An Inherited LLC Interest is not a Full Membership Interest
Under California Corporations Code section 17701.02(r), an LLC membership interest includes three components:
- a transferable interest (right to receive distributions in accordance with the operating agreement);
- a voting right (and in member-managed LLCs, a management right); and
- a right to information (books and records).
If someone inherits an LLC membership interest, does the inherited interest include all of the above?
In an opinion recently filed by California’s Third Appellate District — Zack v. Stickells — the Court of Appeal addressed this issue. While the opinion is unpublished and therefore not binding precedent, it still provides useful guidance.
Facts: daughter inherits mother’s LLC interest; files action for judicial dissolution and breach of fiduciary duty
Zack Ranch, LLC is a California limited liability company formed in 1997. One of the LLC’s members was Ann Zack.

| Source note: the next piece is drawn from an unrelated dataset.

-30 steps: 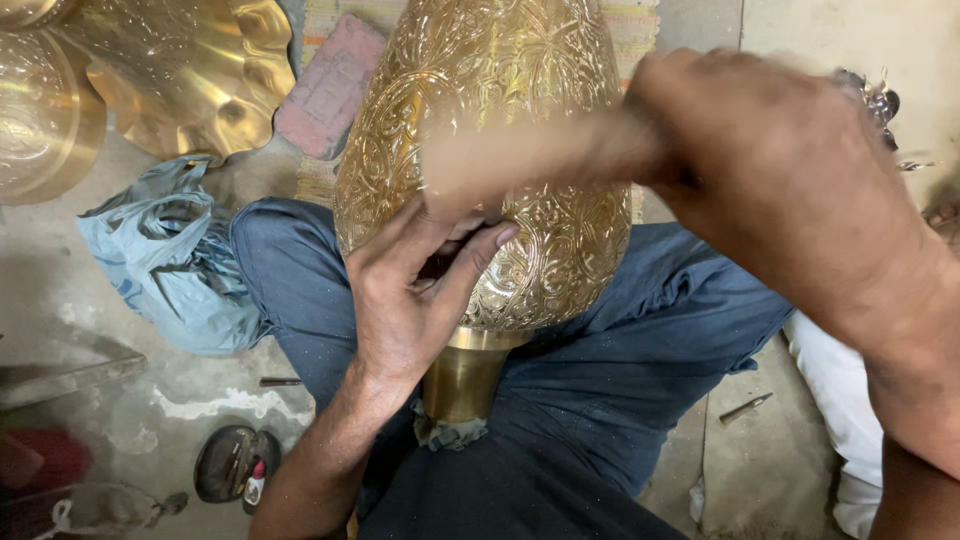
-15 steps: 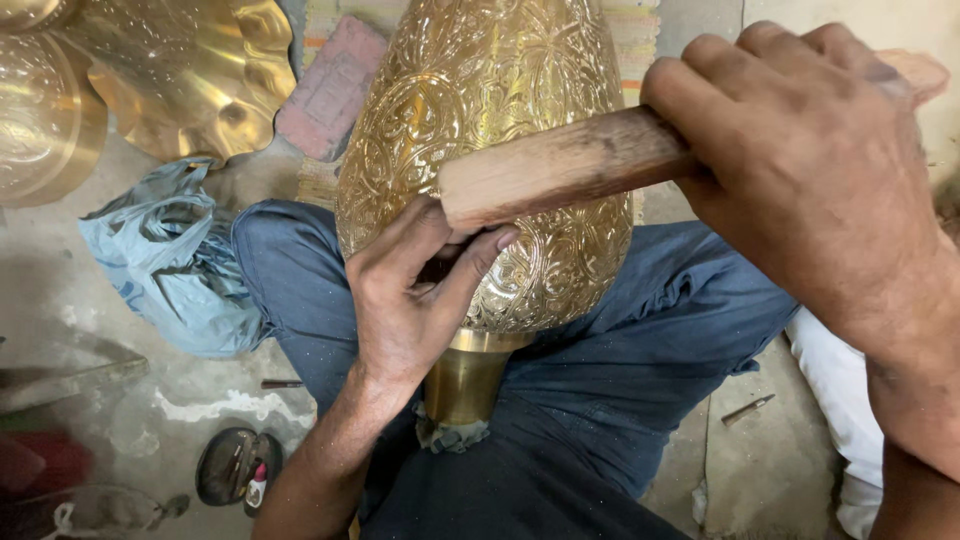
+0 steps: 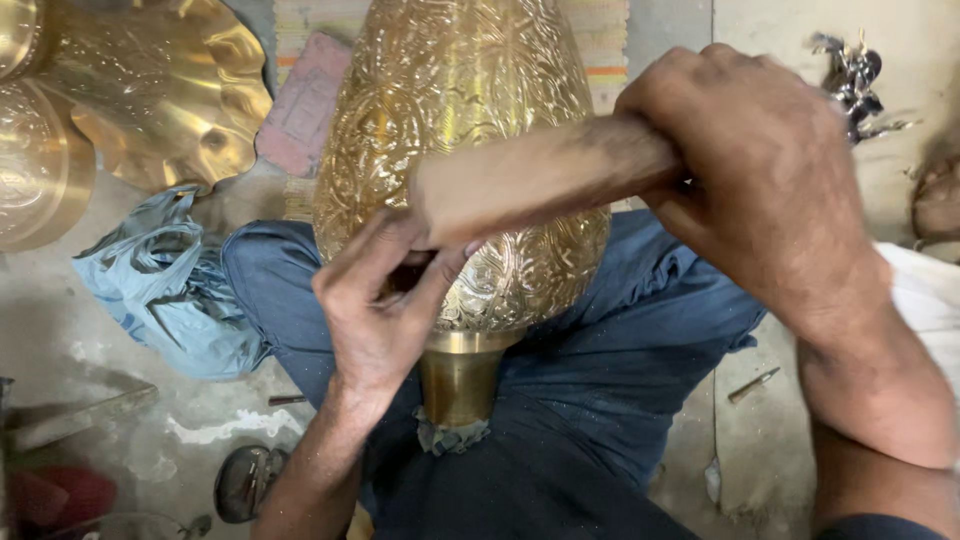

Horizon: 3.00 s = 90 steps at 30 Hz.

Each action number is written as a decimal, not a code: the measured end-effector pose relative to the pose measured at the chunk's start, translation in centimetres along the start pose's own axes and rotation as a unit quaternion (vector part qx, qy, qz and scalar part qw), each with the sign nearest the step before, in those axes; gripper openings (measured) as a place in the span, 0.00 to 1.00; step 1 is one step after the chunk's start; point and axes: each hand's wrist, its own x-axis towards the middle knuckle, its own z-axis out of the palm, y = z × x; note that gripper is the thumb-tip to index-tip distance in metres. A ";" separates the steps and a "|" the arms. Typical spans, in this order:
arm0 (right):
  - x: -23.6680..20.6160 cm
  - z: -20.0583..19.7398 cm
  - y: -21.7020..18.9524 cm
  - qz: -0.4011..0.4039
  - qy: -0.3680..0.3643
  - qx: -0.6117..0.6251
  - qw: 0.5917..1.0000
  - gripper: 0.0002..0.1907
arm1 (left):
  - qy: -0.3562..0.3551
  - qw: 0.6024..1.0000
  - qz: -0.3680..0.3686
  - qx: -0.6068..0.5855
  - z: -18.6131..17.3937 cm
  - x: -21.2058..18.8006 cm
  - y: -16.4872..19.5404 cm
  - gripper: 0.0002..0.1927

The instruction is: The person sits cross-legged on the floor holding a chisel against an ornate brass vessel resting on their lap and strikes the chisel with a wooden mallet, working the embossed pattern across the vessel surface and repositioning the chisel repeatedly.

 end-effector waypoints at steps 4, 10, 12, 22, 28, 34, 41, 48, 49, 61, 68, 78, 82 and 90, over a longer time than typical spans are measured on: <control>-2.9 2.2 -0.4 0.067 -0.003 -0.039 0.997 0.19 | -0.021 0.999 0.021 -0.027 -0.6 0.4 0.4 0.15; -5.9 6.4 -1.1 0.200 -0.013 0.034 0.979 0.19 | -0.182 0.974 0.124 -0.045 0.0 2.2 -0.3 0.11; -6.7 7.4 -1.6 0.211 -0.017 0.034 0.977 0.17 | -0.224 0.960 0.167 0.004 0.0 2.8 -0.5 0.13; -8.3 6.6 -2.1 0.243 0.035 0.088 0.965 0.21 | -0.106 0.989 0.094 0.030 -0.1 0.3 1.5 0.12; -5.1 3.5 -1.2 0.126 0.014 -0.031 0.992 0.25 | 0.047 0.998 0.045 0.007 2.1 -2.8 1.2 0.14; -2.4 -0.4 -0.5 0.000 -0.011 -0.212 0.977 0.12 | 0.061 0.998 0.016 -0.007 2.4 -3.4 1.4 0.13; -1.0 -3.2 -0.2 -0.007 -0.026 -0.050 0.998 0.17 | 0.087 0.993 0.041 0.065 2.3 -3.6 1.1 0.15; -0.6 -3.5 -1.1 0.022 -0.059 -0.098 0.993 0.14 | 0.091 0.995 -0.002 0.028 2.7 -3.5 1.4 0.10; -0.6 -3.4 -1.0 0.017 -0.065 -0.109 0.992 0.14 | 0.090 0.996 -0.004 0.026 2.6 -3.6 1.4 0.10; -1.6 -2.9 -1.0 -0.004 -0.092 -0.196 0.976 0.13 | 0.077 0.996 0.008 0.036 2.6 -3.3 1.2 0.14; -0.9 -3.2 -1.1 0.051 -0.100 -0.066 0.991 0.15 | 0.066 0.997 0.030 0.022 2.4 -3.4 1.1 0.14; -0.7 -3.3 -1.7 -0.021 -0.090 -0.213 0.973 0.15 | 0.062 0.997 0.018 0.043 2.3 -3.7 0.7 0.13; -0.7 -3.2 -1.4 0.012 -0.099 -0.125 0.987 0.18 | 0.059 0.997 0.024 0.039 2.3 -3.6 0.9 0.14; -0.7 -3.1 -1.2 0.079 -0.126 0.027 0.989 0.18 | 0.054 0.995 0.051 0.068 2.0 -3.5 0.2 0.16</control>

Ann died in 2015, and her daughter Andrea inherited Ann’s interest in the LLC. At that time, the LLC’s other members were Andrea’s siblings Frederick Zack, Jane Zack Simon, Kathryn Zack, and Thomas Zack, as well as Sierra Alfalfa, LLC.
After her inheritance, Andrea filed a lawsuit alleging mismanagement and abuse of authority by the LLC’s majority members and the manager, Peter Stickells. Her complaint sought judicial dissolution of the LLC as well as damages for breaches of fiduciary duty. She alleged the damage claim directly, not derivatively.
The defendants filed a motion for summary judgment.
Trial court: summary judgment for defendants; no standing
The trial granted summary judgment.
The court held that Andrea lacked standing to sue for judicial dissolution because she was not a member of the LLC; instead, she held only a transferable interest. The court also held that Andrea’s claims for damages could not be pursued directly because the primary alleged harm was to the LLC.
Andrea appealed.
Court of Appeal: affirmed; Andrea was not a full LLC member
The Court of Appeal affirmed.
The court recited Andrea’s argument that she was a member of the LLC, which was essentially that she inherited Ann’s interest upon Ann’s death pursuant to the terms of Ann’s trust documents.
The court observed that under Corporations Code section 17706.02(f)(1), a person is “dissociated” as a member when the person dies. Under section 17706.03(a)(1) and (a)(3), when a person dissociates as a member, the person’s right to vote or participate as a member in the management and conduct of the LLC terminates, and the transferable interest remaining is owned “solely as a transferee.” And under section 17705.02(a)(3), when a person receives a transferable interest as a transferee, the transfer does not entitle the transferee to vote or otherwise participate in the management or conduct of the LLC or to have access to the LLC’s books and records.
As such, Andrea was a transferee, not a member. Under the judicial dissolution statute (section 17703.03), a claim for judicial dissolution may be filed only by a manager or member of the LLC. Andrea lacked standing to pursue this claim.
The court also agreed with the trial court that Andrea’s damage claims were derivative in nature, not direct, because they all alleged harm to the LLC and its members. Because she did not pursue the claims derivatively, there were properly dismissed.
Lesson
Inheriting an LLC interest usually results in a transferable interest and “transferee” status, which provides only the right to receive distributions. The operating agreement might provide a pathway for the owner of a transferable interest to eventually become a member. But otherwise, the person remains a mere transferee and cannot participate in voting or management and cannot sue for judicial dissolution.